WORK TO BE COMPLETED:
Could you write out the records below exactly as they appear, leaving out any pictures?

(Data excerpts)

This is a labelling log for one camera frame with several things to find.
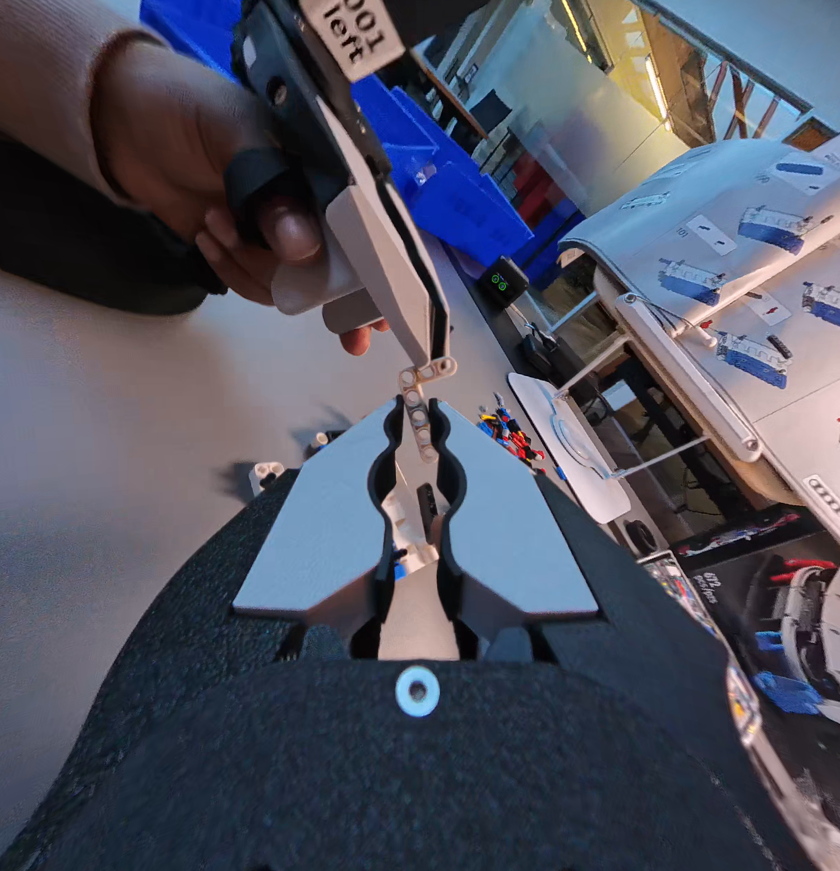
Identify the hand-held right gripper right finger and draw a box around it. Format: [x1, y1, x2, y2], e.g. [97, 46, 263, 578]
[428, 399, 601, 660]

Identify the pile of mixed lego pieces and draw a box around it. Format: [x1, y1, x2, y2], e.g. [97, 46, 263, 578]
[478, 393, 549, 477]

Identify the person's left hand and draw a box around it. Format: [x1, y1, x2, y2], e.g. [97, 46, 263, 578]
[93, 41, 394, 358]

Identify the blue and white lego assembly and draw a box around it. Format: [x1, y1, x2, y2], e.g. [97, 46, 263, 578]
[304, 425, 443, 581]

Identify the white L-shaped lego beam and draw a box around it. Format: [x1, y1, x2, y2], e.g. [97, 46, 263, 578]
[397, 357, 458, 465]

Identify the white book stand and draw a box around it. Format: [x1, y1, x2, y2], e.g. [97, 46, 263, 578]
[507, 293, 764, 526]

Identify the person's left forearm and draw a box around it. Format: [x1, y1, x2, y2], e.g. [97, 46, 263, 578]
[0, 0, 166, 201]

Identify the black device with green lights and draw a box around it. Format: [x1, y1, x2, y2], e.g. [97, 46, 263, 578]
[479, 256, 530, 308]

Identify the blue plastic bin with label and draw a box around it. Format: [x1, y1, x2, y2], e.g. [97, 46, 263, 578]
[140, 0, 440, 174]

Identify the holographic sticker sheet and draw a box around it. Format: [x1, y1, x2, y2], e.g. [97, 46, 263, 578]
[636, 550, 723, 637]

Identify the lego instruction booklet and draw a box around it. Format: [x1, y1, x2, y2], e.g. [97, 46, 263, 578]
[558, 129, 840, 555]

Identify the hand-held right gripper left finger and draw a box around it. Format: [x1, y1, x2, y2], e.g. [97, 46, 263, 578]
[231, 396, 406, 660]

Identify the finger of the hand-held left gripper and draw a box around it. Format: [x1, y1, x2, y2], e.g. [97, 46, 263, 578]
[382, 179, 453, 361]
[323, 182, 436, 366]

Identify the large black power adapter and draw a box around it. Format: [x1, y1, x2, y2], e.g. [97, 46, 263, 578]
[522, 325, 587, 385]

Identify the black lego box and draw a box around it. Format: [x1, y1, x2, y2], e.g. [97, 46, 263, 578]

ANSWER SECTION:
This is a labelling log for one camera frame with several things to find.
Identify the hand-held right gripper right finger and draw a box around it. Format: [x1, y1, x2, y2], e.g. [97, 46, 263, 578]
[428, 399, 601, 660]

Identify the pile of mixed lego pieces and draw a box around it. Format: [x1, y1, x2, y2], e.g. [97, 46, 263, 578]
[478, 393, 549, 477]

Identify the person's left hand and draw a box around it. Format: [x1, y1, x2, y2], e.g. [97, 46, 263, 578]
[93, 41, 394, 358]

Identify the blue and white lego assembly and draw a box around it. Format: [x1, y1, x2, y2], e.g. [97, 46, 263, 578]
[304, 425, 443, 581]

Identify the white L-shaped lego beam and draw a box around it. Format: [x1, y1, x2, y2], e.g. [97, 46, 263, 578]
[397, 357, 458, 465]

Identify the white book stand and draw a box around it. Format: [x1, y1, x2, y2], e.g. [97, 46, 263, 578]
[507, 293, 764, 526]

Identify the person's left forearm and draw a box around it. Format: [x1, y1, x2, y2], e.g. [97, 46, 263, 578]
[0, 0, 166, 201]

Identify the black device with green lights and draw a box around it. Format: [x1, y1, x2, y2], e.g. [97, 46, 263, 578]
[479, 256, 530, 308]

Identify the blue plastic bin with label and draw a box around it. Format: [x1, y1, x2, y2], e.g. [97, 46, 263, 578]
[140, 0, 440, 174]

Identify the holographic sticker sheet and draw a box around it. Format: [x1, y1, x2, y2], e.g. [97, 46, 263, 578]
[636, 550, 723, 637]

Identify the lego instruction booklet and draw a box around it. Format: [x1, y1, x2, y2], e.g. [97, 46, 263, 578]
[558, 129, 840, 555]

Identify the hand-held right gripper left finger and draw a box around it. Format: [x1, y1, x2, y2], e.g. [97, 46, 263, 578]
[231, 396, 406, 660]

Identify the finger of the hand-held left gripper and draw a box around it. Format: [x1, y1, x2, y2], e.g. [97, 46, 263, 578]
[382, 179, 453, 361]
[323, 182, 436, 366]

Identify the large black power adapter and draw a box around it. Format: [x1, y1, x2, y2], e.g. [97, 46, 263, 578]
[522, 325, 587, 385]

Identify the black lego box and draw a box around it. Format: [x1, y1, x2, y2], e.g. [97, 46, 263, 578]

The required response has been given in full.